Quizzical is a trivia application built with React, styled-components and the Open Trivia Database API. This was a personal project of mine and an extension of the quizzical solo project from the React basics module in the Scrimba Frontend Developer Career Path. The original design by Bob Ziroll, the teacher of the module, is shown below.


Apart from just having fun building something from scratch, the purpose of this project was to put into practice everything that I learned from Bob Ziroll in the React basics module, as well as what I learned about styled-components from Josh Comeau in his CSS for JavaScript Developers Course.



Screenshot of the original design of the Quizzical app



Spotlight

My main extension to the Scrimba solo project was a start menu that allows users to choose what category, number, difficulty and type of questions they receive from the API.


To implement this feature, I stored the API URL in React state and made it update whenever the user chose a new quiz configuration option. Also, because a list of question categories and ids was made available as an API endpoint, I decided to get the categories data from the API and store it in state, instead of hard-coding it into my application like the other options.


A technical hurdle that I encountered when implementing this feature, was the mismatch between the data for the different options used to configure the API URL and how it was displayed to the user on the start menu.


For example, an "Any Category" was not provided by the API categories endpoint, but I wanted to allow the user to get trivia questions from any category. So, I decided to create a new piece of state that was synchronised to the categories state via an effect and append an "Any Category" option to it when the data was fetched from the API.


Some other technical hurdles that I found particularly tricky, included:

  • How to reuse the fetch functionality of a custom useFetch hook that I wrote, so that the user can click a "Play Again" button and get another set of questions (I ended up returning the fetch function along with the data, and called it whenever the button was clicked).
  • How to randomise the order of the answers so that the correct answer wouldn't be in the same spot every question (I decided to use the Fisher — Yates shuffle algorithm.
  • How to fix what seemed like a bug causing the quiz questions to render twice on mount (more on this later).

Full size screenshot of Quizzical app



Lessons Learned

One technical lesson that I learned from this project was to not overuse React state and effects to synchronise two pieces of state and to instead, figure out what should simply be derived from state.
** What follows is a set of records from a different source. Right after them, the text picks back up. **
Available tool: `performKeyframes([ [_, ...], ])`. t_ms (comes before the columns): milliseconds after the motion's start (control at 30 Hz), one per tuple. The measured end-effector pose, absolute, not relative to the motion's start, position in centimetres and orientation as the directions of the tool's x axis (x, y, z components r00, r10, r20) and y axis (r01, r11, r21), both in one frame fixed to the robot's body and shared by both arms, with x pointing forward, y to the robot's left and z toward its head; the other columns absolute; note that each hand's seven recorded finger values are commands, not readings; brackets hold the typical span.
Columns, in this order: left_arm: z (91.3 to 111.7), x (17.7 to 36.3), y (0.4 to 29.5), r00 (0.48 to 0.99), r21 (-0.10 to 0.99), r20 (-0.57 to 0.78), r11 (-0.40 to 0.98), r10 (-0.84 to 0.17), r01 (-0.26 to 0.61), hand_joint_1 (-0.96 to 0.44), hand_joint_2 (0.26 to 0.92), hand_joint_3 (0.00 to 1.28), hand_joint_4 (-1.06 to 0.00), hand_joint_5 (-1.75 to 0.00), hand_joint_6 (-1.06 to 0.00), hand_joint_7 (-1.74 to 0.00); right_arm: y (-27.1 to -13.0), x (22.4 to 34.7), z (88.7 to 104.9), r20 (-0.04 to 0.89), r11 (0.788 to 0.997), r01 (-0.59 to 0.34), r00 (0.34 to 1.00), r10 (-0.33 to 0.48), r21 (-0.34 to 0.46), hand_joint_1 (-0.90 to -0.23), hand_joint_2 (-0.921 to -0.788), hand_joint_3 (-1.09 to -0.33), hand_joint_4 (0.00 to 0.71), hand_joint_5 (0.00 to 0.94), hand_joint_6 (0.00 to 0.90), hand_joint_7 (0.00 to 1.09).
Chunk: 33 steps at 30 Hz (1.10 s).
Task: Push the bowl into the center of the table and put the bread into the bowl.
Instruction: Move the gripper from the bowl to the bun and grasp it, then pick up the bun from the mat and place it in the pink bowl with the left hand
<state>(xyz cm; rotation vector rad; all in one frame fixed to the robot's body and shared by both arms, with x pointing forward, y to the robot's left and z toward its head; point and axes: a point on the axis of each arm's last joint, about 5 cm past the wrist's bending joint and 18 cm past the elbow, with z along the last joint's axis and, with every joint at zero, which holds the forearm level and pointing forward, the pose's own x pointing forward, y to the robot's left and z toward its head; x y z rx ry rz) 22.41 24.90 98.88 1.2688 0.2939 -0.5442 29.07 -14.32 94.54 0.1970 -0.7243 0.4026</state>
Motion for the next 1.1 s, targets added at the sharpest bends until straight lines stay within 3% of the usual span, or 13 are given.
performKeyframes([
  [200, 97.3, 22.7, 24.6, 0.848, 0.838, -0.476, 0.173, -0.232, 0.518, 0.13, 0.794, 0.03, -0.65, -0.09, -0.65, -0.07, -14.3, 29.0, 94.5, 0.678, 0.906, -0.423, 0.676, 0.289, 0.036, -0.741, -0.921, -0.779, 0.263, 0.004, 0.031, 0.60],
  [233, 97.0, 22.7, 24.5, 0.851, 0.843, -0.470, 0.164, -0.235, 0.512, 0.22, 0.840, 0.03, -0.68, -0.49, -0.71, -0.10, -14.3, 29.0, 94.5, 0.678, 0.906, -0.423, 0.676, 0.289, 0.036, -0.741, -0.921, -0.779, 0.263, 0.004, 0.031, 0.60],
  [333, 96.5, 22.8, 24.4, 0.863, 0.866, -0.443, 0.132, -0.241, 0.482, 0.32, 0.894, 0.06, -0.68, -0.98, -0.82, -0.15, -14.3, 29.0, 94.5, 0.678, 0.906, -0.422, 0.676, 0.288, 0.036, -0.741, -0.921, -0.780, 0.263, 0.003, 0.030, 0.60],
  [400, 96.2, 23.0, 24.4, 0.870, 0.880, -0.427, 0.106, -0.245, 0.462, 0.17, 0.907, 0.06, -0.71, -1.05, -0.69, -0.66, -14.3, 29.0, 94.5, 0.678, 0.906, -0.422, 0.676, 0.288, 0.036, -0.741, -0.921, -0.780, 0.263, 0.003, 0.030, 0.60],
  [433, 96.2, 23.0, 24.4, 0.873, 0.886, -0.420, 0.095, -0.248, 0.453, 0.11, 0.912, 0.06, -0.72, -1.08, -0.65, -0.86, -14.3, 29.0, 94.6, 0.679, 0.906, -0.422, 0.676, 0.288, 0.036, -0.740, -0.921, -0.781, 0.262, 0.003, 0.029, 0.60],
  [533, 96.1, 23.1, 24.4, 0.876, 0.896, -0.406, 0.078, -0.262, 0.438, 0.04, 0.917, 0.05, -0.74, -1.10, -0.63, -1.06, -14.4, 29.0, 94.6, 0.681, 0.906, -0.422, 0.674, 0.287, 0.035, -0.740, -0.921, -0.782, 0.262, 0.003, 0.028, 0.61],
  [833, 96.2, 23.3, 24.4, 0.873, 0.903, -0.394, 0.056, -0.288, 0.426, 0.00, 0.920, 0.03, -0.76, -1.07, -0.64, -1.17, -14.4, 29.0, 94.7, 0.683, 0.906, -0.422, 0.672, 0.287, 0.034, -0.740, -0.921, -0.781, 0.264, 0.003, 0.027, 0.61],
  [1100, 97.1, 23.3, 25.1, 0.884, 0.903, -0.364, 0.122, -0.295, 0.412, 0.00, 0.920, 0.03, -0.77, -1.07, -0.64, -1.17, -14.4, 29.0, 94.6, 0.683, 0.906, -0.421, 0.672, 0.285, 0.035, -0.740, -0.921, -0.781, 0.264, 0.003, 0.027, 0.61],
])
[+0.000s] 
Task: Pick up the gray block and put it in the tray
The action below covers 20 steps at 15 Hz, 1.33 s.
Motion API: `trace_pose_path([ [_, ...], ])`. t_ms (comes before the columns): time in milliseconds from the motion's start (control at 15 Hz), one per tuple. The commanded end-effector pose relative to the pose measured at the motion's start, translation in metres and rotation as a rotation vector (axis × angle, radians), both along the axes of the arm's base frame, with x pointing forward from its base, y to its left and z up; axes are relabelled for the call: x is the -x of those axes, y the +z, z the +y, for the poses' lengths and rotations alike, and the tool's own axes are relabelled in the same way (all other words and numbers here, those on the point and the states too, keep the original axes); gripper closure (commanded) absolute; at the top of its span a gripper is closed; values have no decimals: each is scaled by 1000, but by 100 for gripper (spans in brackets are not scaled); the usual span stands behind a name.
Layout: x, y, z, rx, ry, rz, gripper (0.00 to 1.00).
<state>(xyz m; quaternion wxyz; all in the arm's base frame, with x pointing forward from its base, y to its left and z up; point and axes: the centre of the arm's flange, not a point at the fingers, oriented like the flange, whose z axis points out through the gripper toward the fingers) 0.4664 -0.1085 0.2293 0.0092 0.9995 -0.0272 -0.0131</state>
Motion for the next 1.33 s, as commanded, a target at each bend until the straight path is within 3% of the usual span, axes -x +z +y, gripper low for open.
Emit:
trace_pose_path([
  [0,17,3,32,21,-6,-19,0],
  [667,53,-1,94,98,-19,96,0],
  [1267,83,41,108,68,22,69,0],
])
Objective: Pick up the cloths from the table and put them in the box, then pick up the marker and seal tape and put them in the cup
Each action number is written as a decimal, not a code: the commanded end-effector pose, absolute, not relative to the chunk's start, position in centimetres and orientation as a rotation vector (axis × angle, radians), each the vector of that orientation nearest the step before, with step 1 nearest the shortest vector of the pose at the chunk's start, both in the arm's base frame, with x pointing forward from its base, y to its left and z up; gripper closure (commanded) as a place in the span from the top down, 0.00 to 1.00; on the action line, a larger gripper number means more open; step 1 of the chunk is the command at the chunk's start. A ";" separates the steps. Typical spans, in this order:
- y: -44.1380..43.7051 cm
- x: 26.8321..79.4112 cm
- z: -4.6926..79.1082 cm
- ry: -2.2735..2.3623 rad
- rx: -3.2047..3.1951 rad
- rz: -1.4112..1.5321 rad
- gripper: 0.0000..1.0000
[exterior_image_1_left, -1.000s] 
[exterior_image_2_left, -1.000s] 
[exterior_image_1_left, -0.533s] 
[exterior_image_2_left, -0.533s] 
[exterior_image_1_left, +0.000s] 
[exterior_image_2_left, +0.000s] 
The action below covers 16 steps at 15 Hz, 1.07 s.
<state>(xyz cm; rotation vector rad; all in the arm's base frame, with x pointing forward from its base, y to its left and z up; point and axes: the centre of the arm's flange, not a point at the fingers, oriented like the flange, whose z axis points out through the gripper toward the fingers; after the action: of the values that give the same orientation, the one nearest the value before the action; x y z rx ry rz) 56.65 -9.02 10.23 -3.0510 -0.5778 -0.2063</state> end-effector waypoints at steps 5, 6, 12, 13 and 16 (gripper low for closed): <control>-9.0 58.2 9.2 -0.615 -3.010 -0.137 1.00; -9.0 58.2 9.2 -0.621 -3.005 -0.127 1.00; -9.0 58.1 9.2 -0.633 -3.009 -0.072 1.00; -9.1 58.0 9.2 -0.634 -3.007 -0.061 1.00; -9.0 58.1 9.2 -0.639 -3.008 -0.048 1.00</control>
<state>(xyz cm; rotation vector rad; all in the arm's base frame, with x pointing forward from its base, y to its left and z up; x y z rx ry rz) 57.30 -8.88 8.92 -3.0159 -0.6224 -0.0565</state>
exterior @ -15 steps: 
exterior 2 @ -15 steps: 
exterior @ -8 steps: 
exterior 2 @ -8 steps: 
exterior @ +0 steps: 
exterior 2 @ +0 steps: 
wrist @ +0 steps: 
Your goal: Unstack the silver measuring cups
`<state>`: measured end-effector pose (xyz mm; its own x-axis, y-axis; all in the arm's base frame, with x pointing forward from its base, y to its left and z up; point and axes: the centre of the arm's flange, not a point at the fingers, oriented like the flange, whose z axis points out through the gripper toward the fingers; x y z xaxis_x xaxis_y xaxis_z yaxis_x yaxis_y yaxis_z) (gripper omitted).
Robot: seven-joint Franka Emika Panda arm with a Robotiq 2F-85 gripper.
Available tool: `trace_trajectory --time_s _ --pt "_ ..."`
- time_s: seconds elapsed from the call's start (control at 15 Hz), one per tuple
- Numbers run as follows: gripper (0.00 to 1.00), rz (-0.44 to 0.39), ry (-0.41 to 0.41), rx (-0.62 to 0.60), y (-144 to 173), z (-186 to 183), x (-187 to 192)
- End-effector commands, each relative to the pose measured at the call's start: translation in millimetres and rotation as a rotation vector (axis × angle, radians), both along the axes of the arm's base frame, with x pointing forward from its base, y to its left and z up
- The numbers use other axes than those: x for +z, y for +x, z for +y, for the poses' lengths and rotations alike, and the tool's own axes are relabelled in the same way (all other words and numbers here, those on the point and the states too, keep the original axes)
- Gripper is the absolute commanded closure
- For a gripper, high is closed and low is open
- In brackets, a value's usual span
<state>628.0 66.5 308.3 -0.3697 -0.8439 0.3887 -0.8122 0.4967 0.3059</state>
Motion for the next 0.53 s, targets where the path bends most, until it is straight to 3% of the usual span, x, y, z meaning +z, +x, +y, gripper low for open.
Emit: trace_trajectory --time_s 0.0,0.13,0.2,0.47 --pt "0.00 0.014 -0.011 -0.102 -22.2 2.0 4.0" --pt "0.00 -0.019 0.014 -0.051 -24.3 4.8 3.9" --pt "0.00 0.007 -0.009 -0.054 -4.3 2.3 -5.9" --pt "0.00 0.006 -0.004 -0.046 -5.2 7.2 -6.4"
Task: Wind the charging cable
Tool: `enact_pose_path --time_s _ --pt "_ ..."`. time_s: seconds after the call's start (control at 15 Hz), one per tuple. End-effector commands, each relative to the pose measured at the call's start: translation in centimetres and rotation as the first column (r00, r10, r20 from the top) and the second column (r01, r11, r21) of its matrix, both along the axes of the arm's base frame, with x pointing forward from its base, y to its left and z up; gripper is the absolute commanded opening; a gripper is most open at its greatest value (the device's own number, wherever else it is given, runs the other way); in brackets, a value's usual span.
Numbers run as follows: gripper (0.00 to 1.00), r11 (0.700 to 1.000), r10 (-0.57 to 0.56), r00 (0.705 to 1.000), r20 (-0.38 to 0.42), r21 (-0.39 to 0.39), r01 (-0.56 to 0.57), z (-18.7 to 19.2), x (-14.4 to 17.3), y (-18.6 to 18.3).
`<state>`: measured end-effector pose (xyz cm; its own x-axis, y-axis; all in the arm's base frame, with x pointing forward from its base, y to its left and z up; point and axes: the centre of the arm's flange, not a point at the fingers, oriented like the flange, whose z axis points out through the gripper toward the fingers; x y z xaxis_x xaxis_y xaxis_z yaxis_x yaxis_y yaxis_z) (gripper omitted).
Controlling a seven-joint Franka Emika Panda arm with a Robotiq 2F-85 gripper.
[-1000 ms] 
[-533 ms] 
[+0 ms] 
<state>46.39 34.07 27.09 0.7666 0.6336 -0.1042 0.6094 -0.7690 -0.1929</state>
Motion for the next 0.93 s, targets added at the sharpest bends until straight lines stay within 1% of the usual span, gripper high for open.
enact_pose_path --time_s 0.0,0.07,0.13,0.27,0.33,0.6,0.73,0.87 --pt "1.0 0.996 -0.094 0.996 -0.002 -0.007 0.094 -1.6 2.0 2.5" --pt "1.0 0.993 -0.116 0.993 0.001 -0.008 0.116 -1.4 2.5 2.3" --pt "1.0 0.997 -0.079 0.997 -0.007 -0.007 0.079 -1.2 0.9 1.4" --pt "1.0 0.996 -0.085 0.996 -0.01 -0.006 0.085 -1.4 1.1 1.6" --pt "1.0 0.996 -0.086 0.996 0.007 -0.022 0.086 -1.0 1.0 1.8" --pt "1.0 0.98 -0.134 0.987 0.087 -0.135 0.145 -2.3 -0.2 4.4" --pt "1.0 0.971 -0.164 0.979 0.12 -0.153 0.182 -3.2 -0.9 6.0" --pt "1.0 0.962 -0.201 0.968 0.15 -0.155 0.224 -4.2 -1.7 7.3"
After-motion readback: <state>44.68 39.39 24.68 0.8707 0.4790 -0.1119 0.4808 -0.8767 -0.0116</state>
For example, the score that I kept in my application was initially a piece of React state that was synchronised to the quiz data state via an effect. However, I realised after coming across this article, that a much better solution was to simply derive the score before rendering it.


The biggest lesson that I learned (the hard way), however, was to not make any assumptions (or at least, question them) when debugging.


What seemed like a bug from the way I was synchronising state, causing the quiz data to be fetched from the API twice and one set of questions being flashed before another set quickly replaced it, was actually a feature of Strict Mode in React 18. It turns out, whenever a component mounts in development, React will immediately unmount and remount the component, causing my data fetching effect to run twice.


I spent five, pointless hours late at night trying to debug this issue, making google searches like: "synchronising state between api data and own state triggering re-render react" and "how to prevent synchronised state from api data re-rendering component with new data react" (these are taken straight from my browser history).


In my mind, the cause of the bug was clear — the way I was synchronising state! But, if I had just taken a step back and described the symptoms of the problem without making a premature prognosis, I would have found the cause almost instantly. In fact, if I had searched something along the lines of: "effect running twice on mount react", I would have found the same Stack Overflow answer that resolved my issue, only a few results down on the first page.